This definition of life has got some problems to it though: As an example, let's take viruses. Just by your intuition, what would you say: Are viruses alive or dead? Most people's intuitive answer is: Viruses are alive. When we suffer from any viral infection, we have the feeling that these viruses that cause our infection are alive. According to the seven principles as shown above, viruses are dead, as dead as a piece of plastic: They can't reproduce themselves. To understand that, we want to make a quick excursion to the replication mechanism of viruses: Viruses are really strange in their reproduction technique. Humans and other animals reproduce by the means of sexual intercourse, bacteria do something called binary fission: They divide. One cell divides itself into two, the two daughter cells divide again an so on. The point here is that both bacteria and animals or humans reproduce actively without any help from outside. Keep this point in mind as we move on to the viruses. Viruses need other cells to reproduce. They "drill" their way into another cell, called the host cell.
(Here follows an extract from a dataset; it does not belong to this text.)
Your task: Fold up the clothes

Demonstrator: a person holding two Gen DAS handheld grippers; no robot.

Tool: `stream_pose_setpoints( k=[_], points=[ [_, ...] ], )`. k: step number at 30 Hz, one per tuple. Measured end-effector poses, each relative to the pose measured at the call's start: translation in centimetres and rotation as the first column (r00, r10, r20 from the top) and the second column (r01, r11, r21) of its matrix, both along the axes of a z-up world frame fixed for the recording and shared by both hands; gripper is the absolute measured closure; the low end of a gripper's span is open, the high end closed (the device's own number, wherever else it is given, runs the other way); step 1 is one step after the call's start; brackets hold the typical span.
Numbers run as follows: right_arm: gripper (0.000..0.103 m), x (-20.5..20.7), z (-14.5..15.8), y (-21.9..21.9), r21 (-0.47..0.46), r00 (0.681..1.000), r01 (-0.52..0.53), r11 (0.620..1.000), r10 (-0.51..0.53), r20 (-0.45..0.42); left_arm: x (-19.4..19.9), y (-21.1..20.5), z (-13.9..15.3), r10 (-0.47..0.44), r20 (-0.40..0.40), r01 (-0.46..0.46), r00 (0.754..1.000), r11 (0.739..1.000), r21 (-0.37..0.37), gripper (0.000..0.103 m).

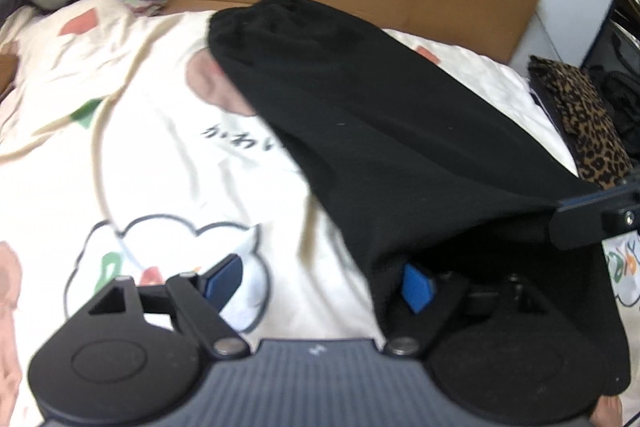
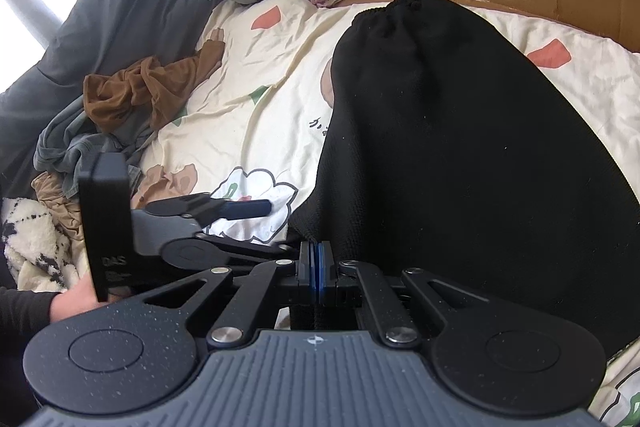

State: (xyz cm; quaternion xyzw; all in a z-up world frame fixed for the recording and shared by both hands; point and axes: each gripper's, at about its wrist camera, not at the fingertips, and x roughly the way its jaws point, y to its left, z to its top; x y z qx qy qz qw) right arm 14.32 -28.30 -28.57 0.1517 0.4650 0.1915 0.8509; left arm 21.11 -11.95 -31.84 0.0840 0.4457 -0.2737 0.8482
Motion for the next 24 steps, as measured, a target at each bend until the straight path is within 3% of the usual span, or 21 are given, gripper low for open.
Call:
stream_pose_setpoints(
  k=[5, 11, 16, 21, 24],
  points=[
    [0.103, 0.1, -0.3, 0.4, -0.005, 1.000, -0.011, 1.000, 0.011, -0.009, -0.2, 1.6, 0.4, 0.022, 0.001, -0.022, 1.000, 1.000, 0.005, 0.019],
    [0.103, 0.3, -0.6, 1.0, -0.004, 0.999, -0.036, 0.999, 0.036, -0.020, -0.9, 0.1, 0.1, -0.069, 0.019, 0.069, 0.997, 0.998, -0.010, 0.020],
    [0.103, 0.1, -1.1, 1.6, -0.008, 0.997, -0.062, 0.998, 0.062, -0.034, -0.3, -0.8, -0.8, -0.100, 0.024, 0.101, 0.995, 0.995, -0.013, 0.040],
    [0.101, -0.1, -1.9, 2.3, -0.006, 0.993, -0.100, 0.995, 0.100, -0.064, 0.4, 0.9, -0.9, -0.079, -0.001, 0.078, 0.997, 0.996, -0.029, 0.076],
    [0.100, -0.5, -2.0, 2.4, -0.007, 0.990, -0.119, 0.993, 0.119, -0.071, 0.5, 2.3, -1.3, -0.062, -0.035, 0.060, 0.998, 0.998, -0.036, 0.080]
  ],
)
Here, they release the genetic material they carry and, by a complex mechanism that shouldn't be explained further at this point, force their host cell to produce exact copies of the virus. After some time, the host cell is full of viruses and bursts, releasing the new viruses into the environment. Thus viruses need help to reproduce. They can't reproduce at all without a host cell and therefore do not fulfill the requirement "It should be able to reproduce itself". Looking at the other parts of the definition we find that viruses maintain some degree of homeostasis (1), being able to keep its protenatious and nucleic machinery separated from the outside world. Viruses also show adaptation(5), with their ability to mutate in order to affect new organisms. In addition to the reproduction problem, they also fail to meet the other requirements, showing no cellular organization (2) (or indeed cells at all), metabolism (3), or growth (4).

This example is just to illustrate the problems that arise using this definition. Life is not something one can define as any other technical term in science. Life arose from dead matter around 4 billion years ago. When life can arise from dead matter, there can't be a precise border line between these two.

The cell is alive, what about parts of it?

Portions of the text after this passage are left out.